All right. Before we get into that, just wanted to say if you haven’t yet subscribed on YouTube, and you wanna stay up to date, just click the subscribe button. If you’re watching this on Facebook, feel free to check out the page. Click like. You can stay up to date, and you’ll get notifications. If that’s not your thing, I’m gonna be putting together a Facebook group, where we can all get in there, and then just share some tips, how-to’s, and spread the information. So I think that’s gonna be an interesting one. If you’re interested in that, or you have thoughts on that, let me know. I have some ways to deal with Facebook notifications, because it’s a balancing act, right?
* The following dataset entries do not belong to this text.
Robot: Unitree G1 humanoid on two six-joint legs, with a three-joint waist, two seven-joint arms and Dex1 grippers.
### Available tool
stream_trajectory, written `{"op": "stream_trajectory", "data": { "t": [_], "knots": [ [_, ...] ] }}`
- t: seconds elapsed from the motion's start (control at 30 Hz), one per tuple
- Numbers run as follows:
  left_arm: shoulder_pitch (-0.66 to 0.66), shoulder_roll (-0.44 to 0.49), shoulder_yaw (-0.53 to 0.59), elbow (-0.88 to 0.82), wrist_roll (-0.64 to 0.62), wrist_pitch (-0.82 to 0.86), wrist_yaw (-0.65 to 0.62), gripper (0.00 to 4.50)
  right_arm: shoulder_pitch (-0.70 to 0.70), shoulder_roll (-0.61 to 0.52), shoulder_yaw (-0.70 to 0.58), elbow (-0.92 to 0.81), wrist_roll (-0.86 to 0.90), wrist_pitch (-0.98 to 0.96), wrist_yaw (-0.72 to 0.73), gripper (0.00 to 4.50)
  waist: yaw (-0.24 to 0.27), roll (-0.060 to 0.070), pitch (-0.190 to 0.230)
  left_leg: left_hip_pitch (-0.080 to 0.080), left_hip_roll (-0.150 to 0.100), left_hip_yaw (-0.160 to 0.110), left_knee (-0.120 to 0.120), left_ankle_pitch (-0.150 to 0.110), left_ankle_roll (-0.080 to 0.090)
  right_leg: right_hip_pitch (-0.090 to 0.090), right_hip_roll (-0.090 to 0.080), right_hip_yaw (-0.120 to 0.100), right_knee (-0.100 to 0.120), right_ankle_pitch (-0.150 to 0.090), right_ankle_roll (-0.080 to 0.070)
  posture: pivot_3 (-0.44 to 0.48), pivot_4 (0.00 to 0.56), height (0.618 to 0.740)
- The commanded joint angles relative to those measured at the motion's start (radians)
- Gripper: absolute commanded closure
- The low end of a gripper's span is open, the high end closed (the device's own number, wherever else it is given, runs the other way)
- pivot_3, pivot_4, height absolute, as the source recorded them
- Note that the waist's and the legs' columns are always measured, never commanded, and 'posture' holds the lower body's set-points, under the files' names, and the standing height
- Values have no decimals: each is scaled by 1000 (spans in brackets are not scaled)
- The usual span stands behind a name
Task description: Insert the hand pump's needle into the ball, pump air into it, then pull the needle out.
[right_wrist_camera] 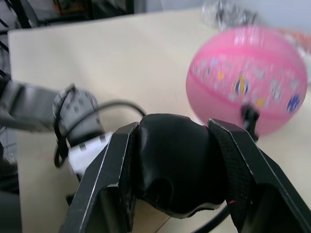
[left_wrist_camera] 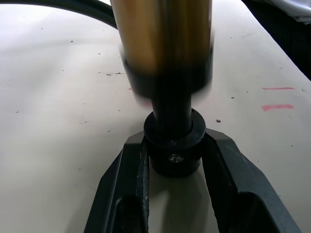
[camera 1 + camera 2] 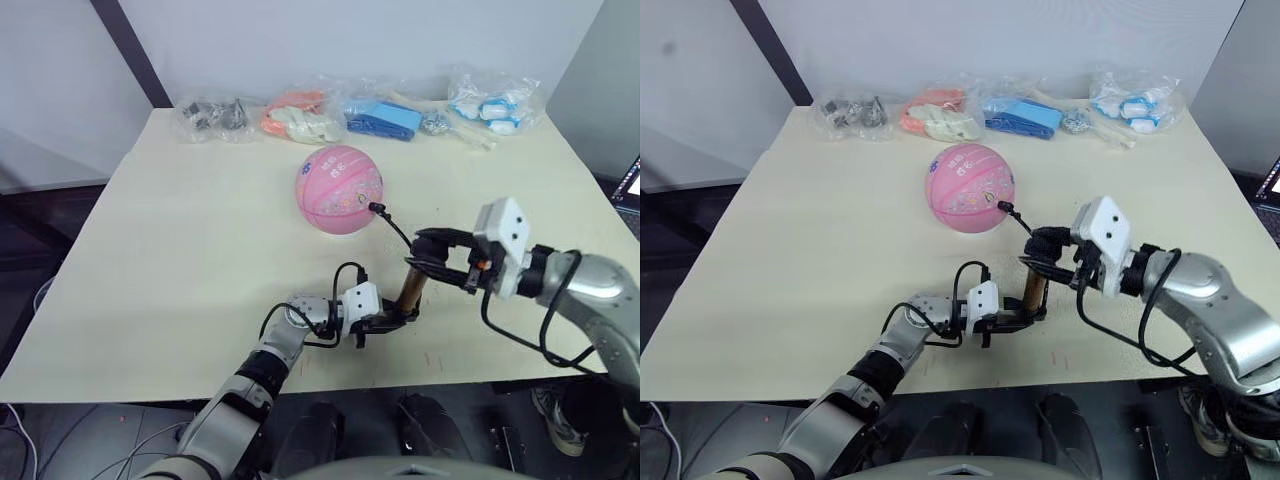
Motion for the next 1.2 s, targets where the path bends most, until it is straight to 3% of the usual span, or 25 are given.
{"op": "stream_trajectory", "data": {
  "t": [0.03, 0.23, 0.7, 1.0, 1.2],
  "knots": [
    [50, 26, -36, -39, 30, 72, -28, 3384, -89, -26, -115, -53, 140, 60, -21, 2689, -1, 0, 0, 0, 0, 0, 0, 0, 0, 0, 0, 0, 0, 0, 0, 0, 150, 740],
    [86, 36, -47, -200, 21, 191, -29, 3384, -186, -132, -196, -31, 233, 127, -11, 2689, 4, 2, 1, -6, -1, -1, 1, 0, -1, -5, -1, -1, -1, 0, 0, 0, 150, 740],
    [69, 31, -50, -154, 24, 182, -18, 3384, -281, -193, -204, -12, 324, 152, -50, 2689, 19, 2, 2, -12, -1, 0, 2, 1, -2, -11, -2, -1, -1, 0, 0, 0, 150, 740],
    [72, 26, -51, -113, 31, 123, -1, 3384, -125, -141, -126, -123, 270, 101, -70, 2689, 20, 2, 1, -12, -1, 0, 2, 1, -2, -11, -2, 0, 0, 0, 0, 0, 150, 740],
    [73, 27, -52, -114, 34, 95, 11, 3384, 11, -98, -41, -146, 142, 10, -68, 2689, 20, 1, 0, -10, -2, 0, 3, 1, -2, -9, -2, -1, 1, 0, 0, 0, 150, 740]
  ]
}}
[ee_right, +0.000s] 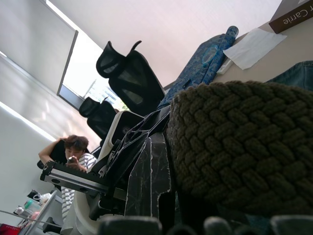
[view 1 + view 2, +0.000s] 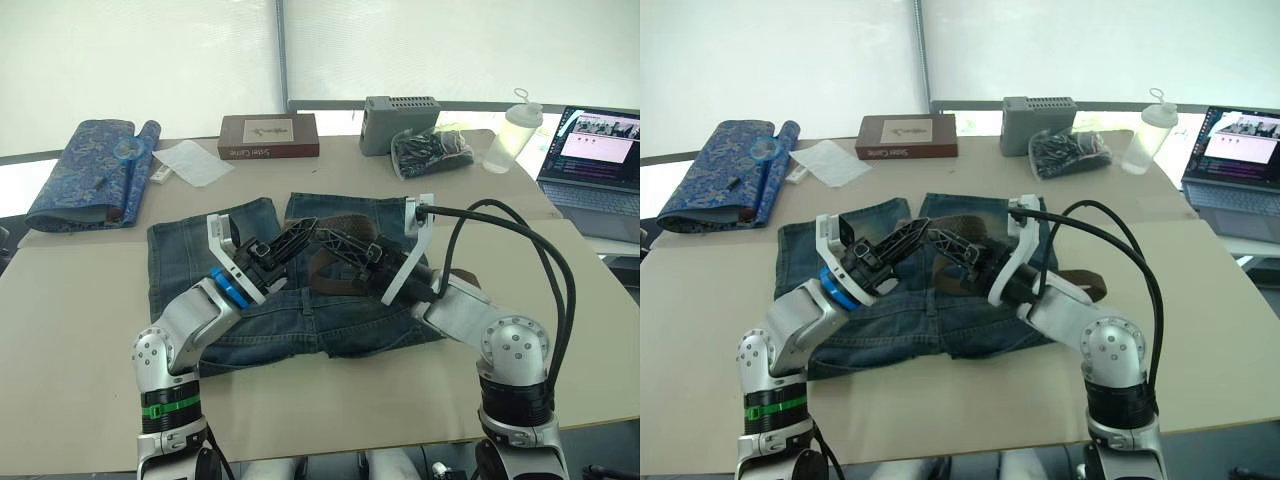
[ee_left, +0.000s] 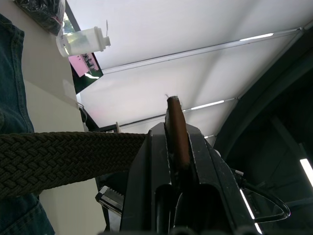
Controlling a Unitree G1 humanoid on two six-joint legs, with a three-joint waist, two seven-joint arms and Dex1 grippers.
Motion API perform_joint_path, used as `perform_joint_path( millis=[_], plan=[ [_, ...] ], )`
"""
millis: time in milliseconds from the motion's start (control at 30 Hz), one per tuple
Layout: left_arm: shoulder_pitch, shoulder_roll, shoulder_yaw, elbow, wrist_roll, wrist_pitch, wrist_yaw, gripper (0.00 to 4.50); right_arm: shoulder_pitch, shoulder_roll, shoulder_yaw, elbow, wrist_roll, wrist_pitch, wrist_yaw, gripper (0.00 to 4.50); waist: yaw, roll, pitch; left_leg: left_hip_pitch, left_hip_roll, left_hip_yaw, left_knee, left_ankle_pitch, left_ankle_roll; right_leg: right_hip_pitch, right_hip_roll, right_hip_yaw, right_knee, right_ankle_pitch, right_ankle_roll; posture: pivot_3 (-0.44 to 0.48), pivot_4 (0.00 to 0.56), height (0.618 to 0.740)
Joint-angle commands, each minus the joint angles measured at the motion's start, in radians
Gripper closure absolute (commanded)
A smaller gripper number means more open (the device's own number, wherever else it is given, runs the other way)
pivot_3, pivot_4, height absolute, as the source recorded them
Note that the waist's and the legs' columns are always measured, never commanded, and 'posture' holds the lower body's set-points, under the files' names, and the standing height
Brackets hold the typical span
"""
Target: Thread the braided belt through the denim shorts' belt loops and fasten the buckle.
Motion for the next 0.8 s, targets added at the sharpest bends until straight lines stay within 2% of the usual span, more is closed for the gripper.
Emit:
perform_joint_path(
  millis=[33, 200, 400, 500, 633, 667, 800],
  plan=[
    [0.002, 0.009, -0.005, -0.029, -0.009, -0.001, -0.007, 4.5, -0.011, 0.005, -0.036, -0.025, 0.036, -0.033, 0.02, 3.68, 0.0, 0.0, 0.0, 0.0, 0.0, 0.0, 0.0, 0.0, 0.0, 0.0, 0.0, 0.0, 0.0, 0.0, 0.0, 0.0, 0.15, 0.74],
    [0.005, 0.01, -0.007, -0.031, -0.009, -0.004, -0.009, 4.5, -0.012, 0.007, -0.038, -0.024, 0.012, -0.035, 0.001, 2.03, 0.0, 0.0, 0.0, 0.0, 0.0, 0.0, 0.0, 0.0, 0.0, 0.0, 0.0, 0.0, 0.0, 0.0, 0.0, 0.0, 0.15, 0.74],
    [0.004, 0.012, -0.008, -0.031, -0.009, -0.008, -0.011, 4.5, -0.005, 0.009, -0.039, -0.029, 0.014, -0.033, 0.003, 2.03, 0.0, 0.0, 0.0, 0.0, 0.0, 0.0, 0.0, 0.0, 0.0, 0.0, 0.0, 0.0, 0.0, 0.0, 0.0, 0.0, 0.15, 0.74],
    [0.005, 0.013, -0.008, -0.032, -0.009, -0.007, -0.012, 4.5, -0.003, 0.014, -0.047, -0.024, 0.014, -0.04, -0.007, 2.86, 0.0, 0.0, 0.0, 0.0, 0.0, 0.0, 0.0, 0.0, 0.0, 0.0, 0.0, 0.0, 0.0, 0.0, 0.0, 0.0, 0.15, 0.74],
    [0.006, 0.016, -0.01, -0.032, -0.009, -0.005, -0.014, 4.5, 0.002, 0.017, -0.057, -0.014, 0.016, -0.048, -0.014, 4.26, 0.0, 0.0, 0.0, 0.0, 0.0, 0.0, 0.0, 0.0, 0.0, 0.0, 0.0, 0.0, 0.0, 0.0, 0.0, 0.0, 0.15, 0.74],
    [0.006, 0.018, -0.01, -0.031, -0.009, -0.004, -0.014, 4.5, 0.002, 0.018, -0.058, -0.013, 0.018, -0.05, -0.014, 4.45, 0.0, 0.0, 0.0, 0.0, 0.0, 0.0, 0.0, 0.0, 0.0, 0.0, 0.0, 0.0, 0.0, 0.0, 0.0, 0.0, 0.15, 0.74],
    [0.007, 0.029, -0.015, -0.031, -0.009, -0.008, -0.017, 4.5, 0.002, 0.018, -0.059, -0.011, 0.017, -0.051, -0.013, 4.45, 0.0, 0.0, 0.0, 0.0, 0.0, 0.0, 0.0, 0.0, 0.0, 0.0, 0.0, 0.0, 0.0, 0.0, 0.0, 0.0, 0.15, 0.74]
  ],
)
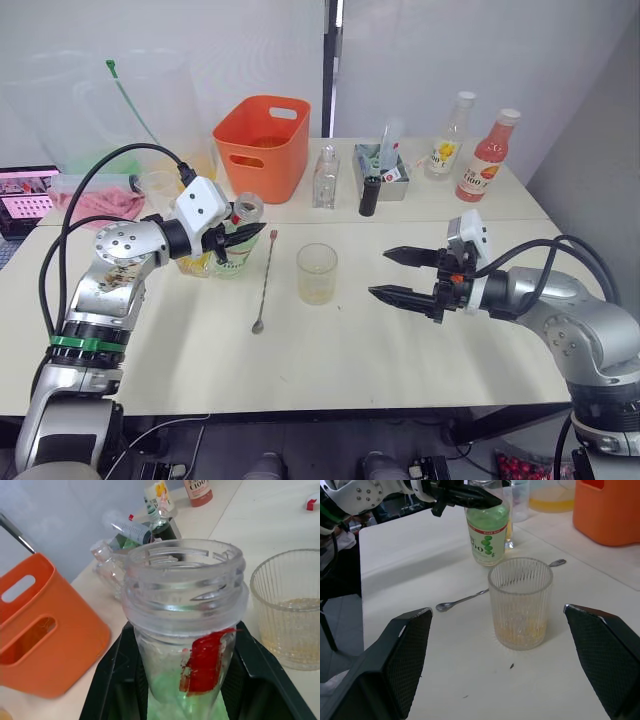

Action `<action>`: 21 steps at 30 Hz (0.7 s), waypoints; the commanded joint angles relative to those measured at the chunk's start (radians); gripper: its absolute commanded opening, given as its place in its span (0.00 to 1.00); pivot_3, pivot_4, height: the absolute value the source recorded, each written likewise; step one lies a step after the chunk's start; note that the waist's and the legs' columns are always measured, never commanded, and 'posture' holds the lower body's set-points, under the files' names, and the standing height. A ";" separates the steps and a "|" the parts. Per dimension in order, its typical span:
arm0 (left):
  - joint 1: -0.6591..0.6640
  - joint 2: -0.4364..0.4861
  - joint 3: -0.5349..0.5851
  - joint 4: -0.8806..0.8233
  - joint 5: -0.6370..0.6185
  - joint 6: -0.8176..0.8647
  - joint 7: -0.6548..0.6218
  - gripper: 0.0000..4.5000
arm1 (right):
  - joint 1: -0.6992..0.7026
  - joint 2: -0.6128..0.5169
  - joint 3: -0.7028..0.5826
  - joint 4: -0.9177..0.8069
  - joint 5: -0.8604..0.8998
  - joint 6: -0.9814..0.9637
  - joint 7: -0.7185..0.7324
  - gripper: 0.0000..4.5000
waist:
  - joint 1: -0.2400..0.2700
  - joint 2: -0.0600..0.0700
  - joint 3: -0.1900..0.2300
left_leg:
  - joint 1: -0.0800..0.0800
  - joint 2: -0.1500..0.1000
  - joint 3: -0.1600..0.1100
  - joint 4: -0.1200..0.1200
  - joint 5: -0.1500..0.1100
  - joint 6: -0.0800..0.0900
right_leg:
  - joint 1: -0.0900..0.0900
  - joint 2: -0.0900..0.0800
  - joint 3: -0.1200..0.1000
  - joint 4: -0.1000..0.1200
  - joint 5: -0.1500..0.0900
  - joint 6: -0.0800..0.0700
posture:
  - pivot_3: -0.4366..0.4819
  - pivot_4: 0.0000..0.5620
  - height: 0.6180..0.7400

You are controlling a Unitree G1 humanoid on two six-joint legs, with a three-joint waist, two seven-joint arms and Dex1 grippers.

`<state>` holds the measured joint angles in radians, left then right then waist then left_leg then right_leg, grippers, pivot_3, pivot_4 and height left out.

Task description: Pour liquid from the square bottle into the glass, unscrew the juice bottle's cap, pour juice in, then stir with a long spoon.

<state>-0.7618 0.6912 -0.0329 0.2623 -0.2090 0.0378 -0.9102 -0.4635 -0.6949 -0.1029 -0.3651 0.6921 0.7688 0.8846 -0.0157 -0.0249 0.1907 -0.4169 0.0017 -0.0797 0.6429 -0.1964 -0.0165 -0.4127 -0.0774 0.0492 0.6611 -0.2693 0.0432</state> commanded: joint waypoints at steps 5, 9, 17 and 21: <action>-0.143 -0.080 -0.049 0.219 0.169 -0.339 0.067 0.30 | 0.044 0.025 -0.047 -0.099 0.059 0.025 -0.090 0.99 | 0.003 0.000 0.000 | -0.001 -0.001 0.000 0.001 0.000 0.000 | 0.000 -0.001 0.000 0.000 0.000 0.001 | 0.48 0.27 1.00; -0.210 -0.119 -0.070 0.367 0.272 -0.458 0.187 0.30 | 0.066 0.033 -0.054 -0.128 0.073 0.031 -0.132 0.99 | -0.001 0.000 0.000 | -0.001 -0.001 0.000 0.001 0.000 0.000 | -0.001 -0.001 0.000 0.001 0.000 0.000 | 0.48 0.27 1.00; -0.277 -0.135 -0.136 0.525 0.455 -0.618 0.365 0.30 | 0.108 0.027 -0.062 -0.172 0.082 0.039 -0.195 0.99 | 0.000 -0.001 0.000 | -0.008 -0.002 0.000 0.003 0.000 0.000 | -0.009 -0.001 0.000 0.004 0.001 0.000 | 0.48 0.27 1.00; -0.277 -0.137 -0.166 0.551 0.515 -0.685 0.413 0.30 | 0.116 0.039 -0.062 -0.179 0.093 0.041 -0.229 0.99 | 0.000 -0.001 0.000 | -0.008 -0.002 0.000 0.003 0.000 0.000 | -0.009 -0.001 0.000 0.004 0.001 0.000 | 0.48 0.27 1.00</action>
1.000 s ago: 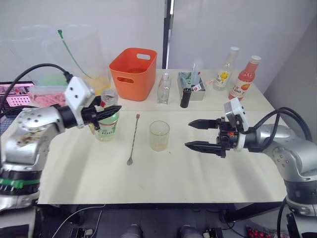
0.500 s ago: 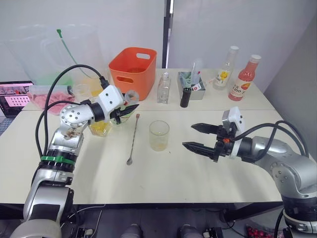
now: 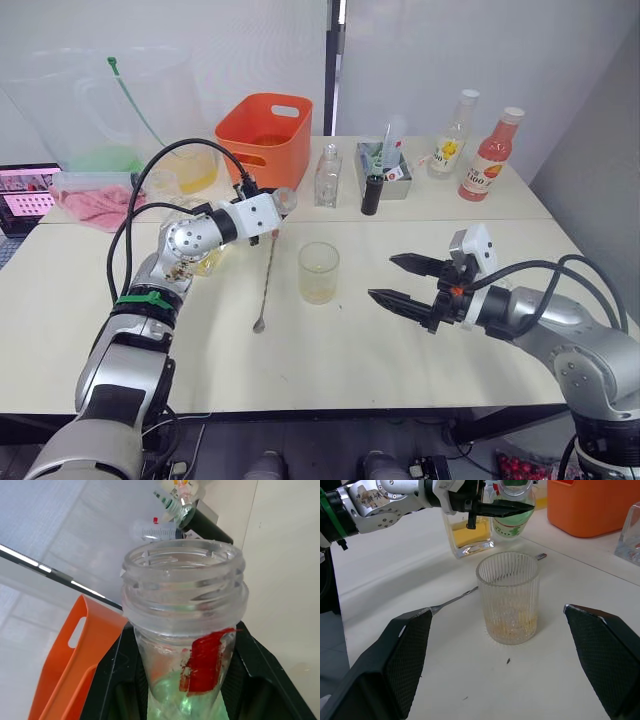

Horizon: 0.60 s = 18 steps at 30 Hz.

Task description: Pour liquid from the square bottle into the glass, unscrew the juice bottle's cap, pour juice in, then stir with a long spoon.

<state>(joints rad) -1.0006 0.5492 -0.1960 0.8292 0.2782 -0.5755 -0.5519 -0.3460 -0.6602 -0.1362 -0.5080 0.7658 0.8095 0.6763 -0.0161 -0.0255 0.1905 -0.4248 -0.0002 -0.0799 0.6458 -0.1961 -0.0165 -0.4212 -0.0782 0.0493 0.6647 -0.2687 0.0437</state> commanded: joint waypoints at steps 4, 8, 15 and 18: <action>-0.024 0.016 -0.020 -0.004 0.064 -0.158 0.099 0.30 | 0.002 0.008 -0.024 -0.047 0.031 0.003 -0.045 0.99 | 0.000 0.000 0.000 | 0.000 0.000 0.000 0.000 0.000 0.000 | 0.000 0.000 0.000 0.000 0.000 0.000 | 0.48 0.27 1.00; -0.025 0.029 -0.040 0.019 0.121 -0.225 0.153 0.30 | 0.003 0.010 -0.020 -0.051 0.035 0.003 -0.060 0.99 | -0.001 0.000 0.000 | 0.000 0.000 0.000 0.000 0.000 0.000 | 0.000 0.000 0.000 0.000 0.000 0.000 | 0.48 0.27 1.00; -0.044 0.043 -0.074 0.036 0.232 -0.305 0.288 0.30 | -0.002 0.003 -0.013 -0.051 0.042 0.003 -0.075 0.99 | 0.001 0.000 0.000 | 0.000 0.000 0.000 0.000 0.000 0.000 | 0.000 0.000 0.000 0.000 0.000 0.000 | 0.48 0.27 1.00; -0.055 0.056 -0.092 0.042 0.285 -0.330 0.351 0.30 | -0.004 0.001 -0.011 -0.051 0.036 0.000 -0.080 0.99 | 0.000 0.000 0.000 | 0.000 0.000 0.000 0.000 0.000 0.000 | 0.000 0.000 0.000 0.000 0.000 0.000 | 0.48 0.27 1.00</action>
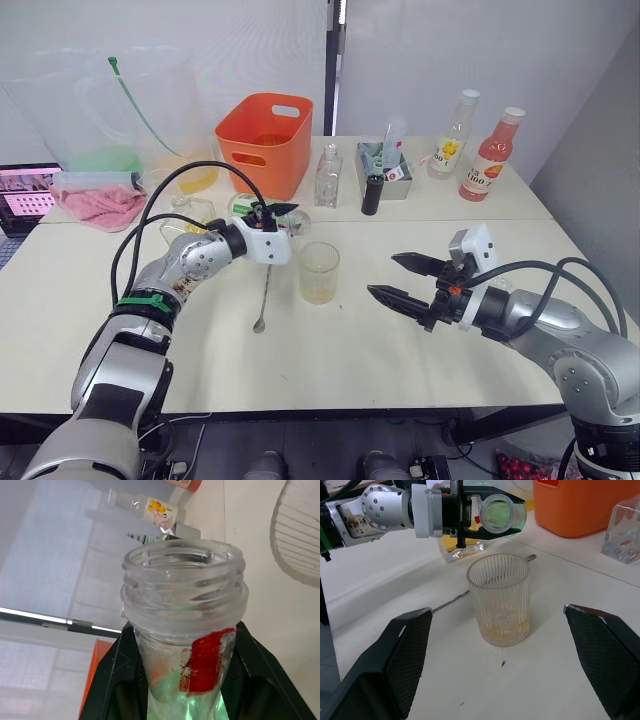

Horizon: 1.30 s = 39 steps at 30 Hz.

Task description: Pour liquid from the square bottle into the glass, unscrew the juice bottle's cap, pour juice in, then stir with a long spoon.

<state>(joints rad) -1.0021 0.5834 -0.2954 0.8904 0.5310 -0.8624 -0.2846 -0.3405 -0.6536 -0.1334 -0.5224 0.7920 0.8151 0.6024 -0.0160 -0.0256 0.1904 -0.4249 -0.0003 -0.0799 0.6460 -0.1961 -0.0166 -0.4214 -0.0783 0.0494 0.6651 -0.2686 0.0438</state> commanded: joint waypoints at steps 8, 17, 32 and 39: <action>-0.085 0.030 -0.037 0.018 0.122 -0.075 0.195 0.30 | -0.016 -0.008 -0.008 -0.035 0.002 -0.008 -0.015 0.99 | 0.000 0.000 0.000 | 0.000 0.000 0.000 0.000 0.000 0.000 | 0.000 0.000 0.000 0.000 0.000 0.000 | 0.48 0.27 1.00; -0.122 0.034 -0.078 0.037 0.194 -0.074 0.303 0.30 | -0.024 -0.015 -0.005 -0.035 -0.012 -0.012 -0.017 0.99 | 0.000 0.000 0.000 | 0.000 0.000 0.000 0.000 0.000 0.000 | 0.000 0.000 0.000 0.000 0.000 0.000 | 0.48 0.27 1.00; -0.141 0.038 -0.120 0.040 0.259 -0.085 0.382 0.30 | -0.032 -0.005 -0.001 -0.031 -0.022 -0.018 -0.017 0.99 | 0.000 0.000 0.000 | 0.000 0.000 0.000 0.000 0.000 0.000 | 0.000 0.000 0.000 0.001 0.000 0.000 | 0.48 0.27 1.00; -0.143 0.031 -0.119 0.043 0.244 -0.077 0.373 0.30 | -0.031 -0.009 0.003 -0.023 -0.025 -0.024 -0.002 0.99 | -0.001 0.000 0.000 | 0.000 0.000 0.000 0.000 0.000 0.000 | 0.000 0.000 0.000 0.001 0.000 0.000 | 0.48 0.27 1.00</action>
You want to have interaction, and you want to talk to people, and find out, and share your information, both myself and you, and get help on ideas about productivity or time management, or whatever your specific issue is. But then, we don’t want to get sucked into the Facebook black hole, right? So, there’s ways to go about that, and I’ll be talking about that some more.

Anyways, moving right along. So let’s get into it. The question was, “What are some of your best productivity tools and tips?” So kind of a two for one here. We’ll go into that. As far as tools, I’ll give the blanket statement that the best productivity tool is the one that works for you. Okay. I will say that I think that there’s a lot of tools that can work well for a lot of people, and specifically, I can talk to the ones that I’ve used, and then out of those, the ones that I find very effective.

With those, I like to have a couple of things that are very important. I need to have something that works offline. And that can be paper or pen. Generally, I like it to not have a battery, because if something dies, or I don’t have WiFi, then that’s a problem. I wanna have a digital one that works across all my devices. For myself, I have an Android phone. I have a Chromebook. I have a Windows PC, and I have an old Linux laptop lying around here somewhere. But things need to generally work, so it’s either Browser based, or just across the platform.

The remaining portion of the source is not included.